INSTRUCTIONS FOR THE TASK
Starting at the top of the records below, write out each line exactly as it stands, stopping after the line with "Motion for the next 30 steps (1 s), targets"; exclude the pictures.

WORKING DATA
- - -
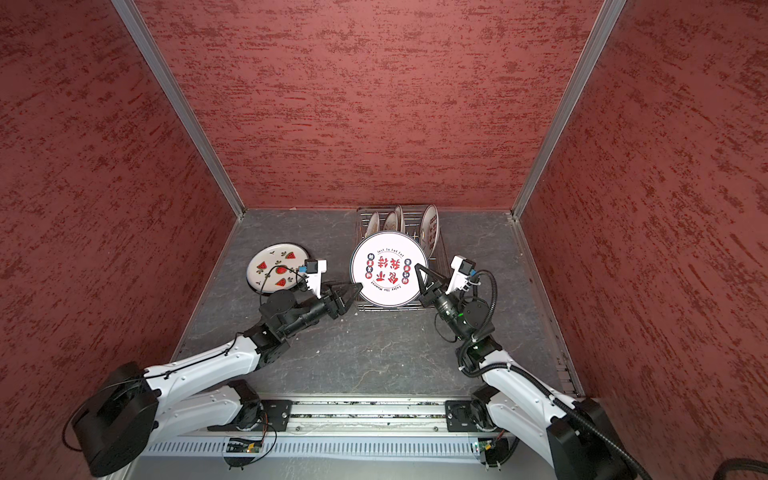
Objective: Unload the plates from the dish rack
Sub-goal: 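Close the left gripper on the red-print plate's rim while the right holds it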
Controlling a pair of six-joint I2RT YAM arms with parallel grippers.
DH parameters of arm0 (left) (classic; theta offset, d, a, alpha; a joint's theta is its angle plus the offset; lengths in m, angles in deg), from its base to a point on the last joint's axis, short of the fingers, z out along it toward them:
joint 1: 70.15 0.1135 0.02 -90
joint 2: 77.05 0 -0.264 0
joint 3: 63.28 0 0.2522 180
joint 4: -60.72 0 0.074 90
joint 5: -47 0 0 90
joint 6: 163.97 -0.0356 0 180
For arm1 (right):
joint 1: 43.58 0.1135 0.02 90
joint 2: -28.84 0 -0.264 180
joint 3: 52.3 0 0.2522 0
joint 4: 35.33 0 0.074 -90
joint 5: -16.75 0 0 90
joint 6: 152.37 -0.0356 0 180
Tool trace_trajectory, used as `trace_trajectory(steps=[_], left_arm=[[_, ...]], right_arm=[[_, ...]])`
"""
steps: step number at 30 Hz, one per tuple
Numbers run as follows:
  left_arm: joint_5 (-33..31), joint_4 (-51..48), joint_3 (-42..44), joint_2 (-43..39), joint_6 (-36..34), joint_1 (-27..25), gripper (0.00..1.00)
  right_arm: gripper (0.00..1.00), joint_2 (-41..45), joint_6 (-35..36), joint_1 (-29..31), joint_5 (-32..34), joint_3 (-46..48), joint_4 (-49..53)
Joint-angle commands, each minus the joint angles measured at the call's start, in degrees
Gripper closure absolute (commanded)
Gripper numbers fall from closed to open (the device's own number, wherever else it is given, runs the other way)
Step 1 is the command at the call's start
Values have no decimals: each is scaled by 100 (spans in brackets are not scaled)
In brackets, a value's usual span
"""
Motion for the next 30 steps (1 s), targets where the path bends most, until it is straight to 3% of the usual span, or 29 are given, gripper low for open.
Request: trace_trajectory(steps=[1, 9, 20, 26, 30], left_arm=[[-174, 224, -118, 19, 72, -25, 51], [-269, 281, -262, 279, 122, -169, 72], [-213, 242, -451, 621, 240, -192, 89], [-213, 507, -412, 752, 377, -188, 90], [-194, 846, -363, 862, 595, -187, 79]], right_arm=[[100, 96, -205, -33, -96, 46, -681], [100, -343, -154, -26, -201, 59, -1022], [100, -841, -21, -24, -200, 124, -1484], [100, -1036, 40, -11, -315, 128, -1669], [100, -1130, 37, -15, -376, 117, -1759]])
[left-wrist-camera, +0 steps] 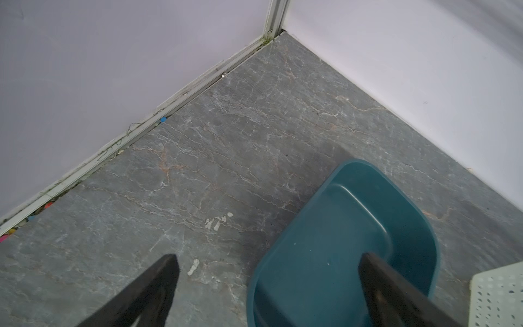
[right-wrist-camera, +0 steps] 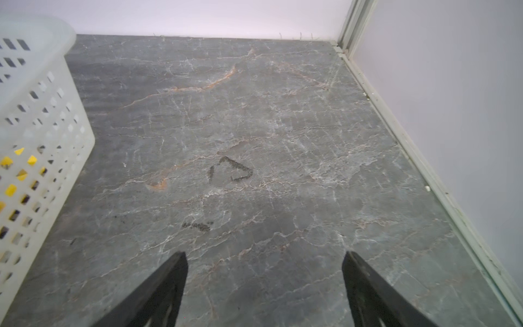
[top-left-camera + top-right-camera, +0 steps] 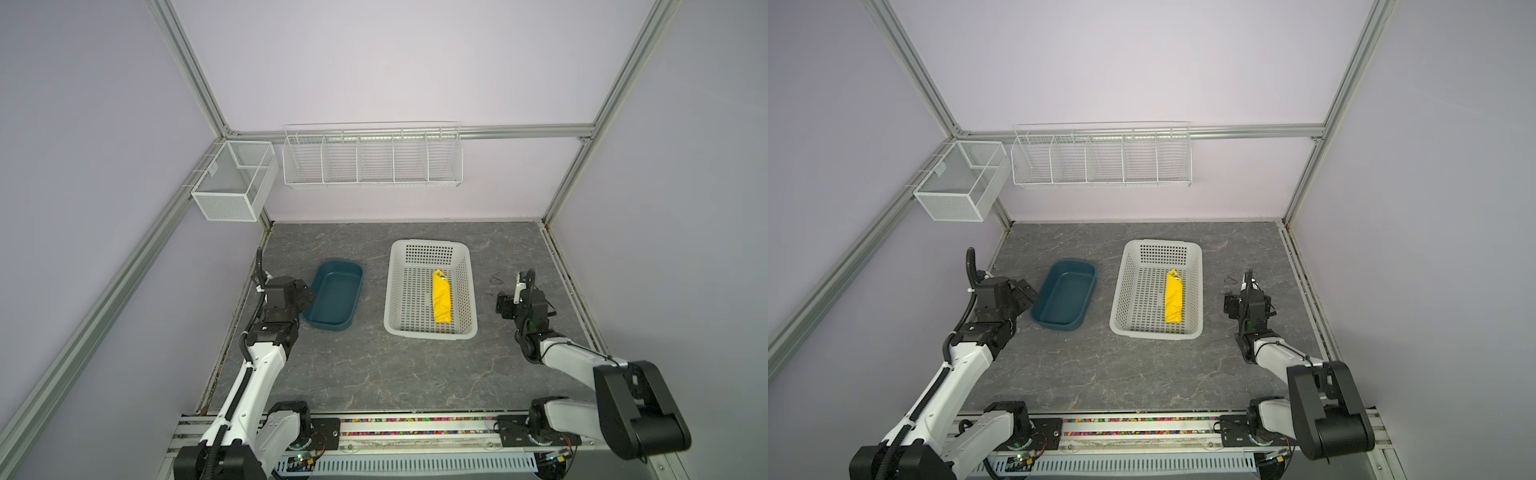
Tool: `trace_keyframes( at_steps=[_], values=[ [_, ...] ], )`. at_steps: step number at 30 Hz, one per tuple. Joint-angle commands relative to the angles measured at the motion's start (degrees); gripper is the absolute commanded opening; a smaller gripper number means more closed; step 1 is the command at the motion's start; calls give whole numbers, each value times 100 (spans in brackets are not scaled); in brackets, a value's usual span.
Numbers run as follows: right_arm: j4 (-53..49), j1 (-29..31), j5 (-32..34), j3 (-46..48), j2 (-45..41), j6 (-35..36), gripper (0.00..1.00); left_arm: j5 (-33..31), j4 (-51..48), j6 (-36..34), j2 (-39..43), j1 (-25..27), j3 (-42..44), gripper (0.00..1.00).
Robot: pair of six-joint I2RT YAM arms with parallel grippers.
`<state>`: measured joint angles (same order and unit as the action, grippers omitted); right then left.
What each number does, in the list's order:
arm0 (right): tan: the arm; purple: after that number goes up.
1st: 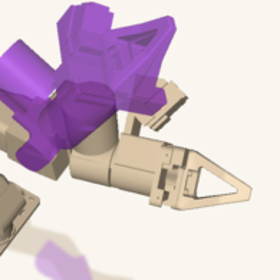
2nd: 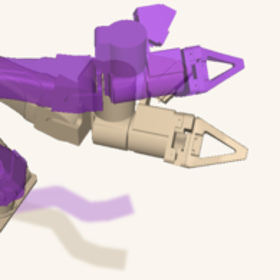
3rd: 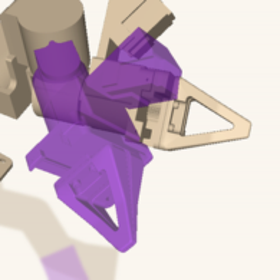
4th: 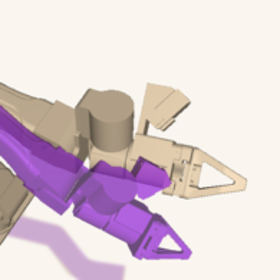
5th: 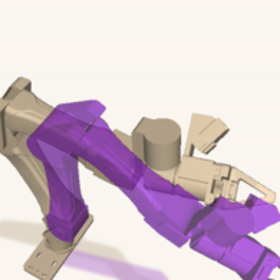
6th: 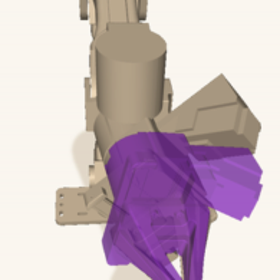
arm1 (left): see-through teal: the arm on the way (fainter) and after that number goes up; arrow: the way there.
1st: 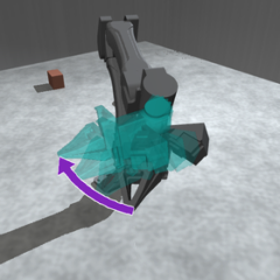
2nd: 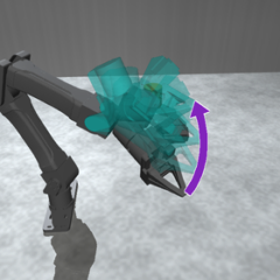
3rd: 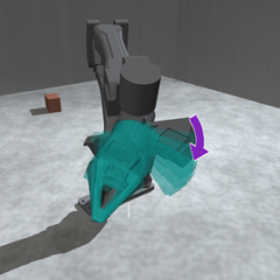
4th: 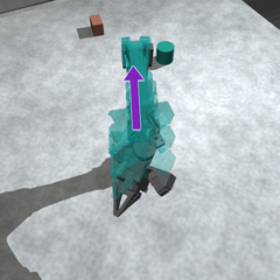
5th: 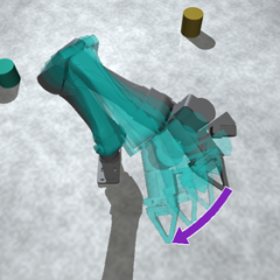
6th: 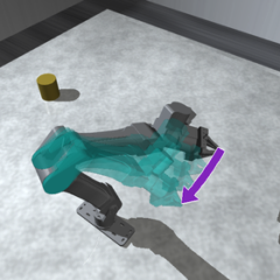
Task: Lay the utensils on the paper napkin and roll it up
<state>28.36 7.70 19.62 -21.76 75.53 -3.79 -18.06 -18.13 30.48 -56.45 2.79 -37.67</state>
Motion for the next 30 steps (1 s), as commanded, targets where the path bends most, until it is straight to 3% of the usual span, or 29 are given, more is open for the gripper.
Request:
trace_keyframes(
  at_steps=[1,2,5,10,12,14,17,22,25,30],
  values=[
    [514,-21,1,-268,197,219,89,-202,231,-324,-44,-14,155,100],
    [446,-23,-31,-299,191,295,89,-261,343,-412,-23,-13,209,100],
    [1736,-38,-168,169,295,956,89,-501,735,-555,39,-13,424,100],
    [3989,-569,-293,637,1557,473,89,-348,1572,-297,-109,-10,850,100],
    [2464,-574,-589,279,1048,445,89,-188,1712,-318,-206,-6,871,100],
    [2765,-573,-393,137,1393,462,89,-358,1925,-248,-290,-7,916,100],
    [2282,-577,-366,65,1207,369,89,-461,2455,-270,-460,-7,983,100],
    [2419,-585,-348,99,1242,396,89,399,2813,-1574,-846,16,703,100],
    [2363,-577,-360,93,1212,388,89,52,2987,-1762,-902,20,700,99],
    [2411,-579,-349,102,1239,391,89,374,4666,-2320,-1685,20,1037,99]
  ],
)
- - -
RESULT FOR THIS TASK
Objective: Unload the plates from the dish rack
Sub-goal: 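Close the left gripper on the red-print plate's rim while the right holds it
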Controlling a pair of six-joint I2RT YAM arms with parallel grippers.
DH parameters of arm0 (left) (classic; theta offset, d, a, alpha; a joint's theta is its angle plus the offset; lengths in m, angles in deg), from its base to a point on the last joint's axis, short of the fingers, z out along it toward them:
joint 1: 70.15 0.1135 0.02 -90
joint 2: 77.05 0 -0.264 0
joint 3: 63.28 0 0.2522 180
joint 4: -60.72 0 0.074 90
joint 5: -47 0 0 90
joint 6: 163.97 -0.0356 0 180
For arm1 (right):
joint 1: 43.58 0.1135 0.02 90
joint 2: -28.84 0 -0.264 180
joint 3: 52.3 0 0.2522 0
joint 4: 35.33 0 0.074 -90
joint 5: -16.75 0 0 90
joint 6: 152.37 -0.0356 0 180
Tool trace_trajectory, used as `trace_trajectory(steps=[_], left_arm=[[_, ...]], right_arm=[[_, ...]])`
"""
steps: step number at 30 Hz, one per tuple
Numbers run as follows:
  left_arm: joint_5 (-33..31), joint_4 (-51..48), joint_3 (-42..44), joint_2 (-43..39), joint_6 (-36..34), joint_1 (-27..25), gripper (0.00..1.00)
  right_arm: gripper (0.00..1.00), joint_2 (-41..45), joint_6 (-35..36), joint_1 (-29..31), joint_5 (-32..34), joint_3 (-46..48), joint_4 (-49..53)
Joint-angle commands, each minus the joint angles measured at the call's start, in degrees
Gripper closure absolute (commanded)
Gripper numbers fall from closed to open (the device's own number, wherever else it is given, runs the other way)
Step 1 is the command at the call's start
Values have no decimals: each is scaled by 100 (spans in brackets are not scaled)
In brackets, a value's usual span
"""
Motion for the next 30 steps (1 s), targets where the path bends most, until it is straight to 3% of the usual span, or 29 are given, gripper low for open.

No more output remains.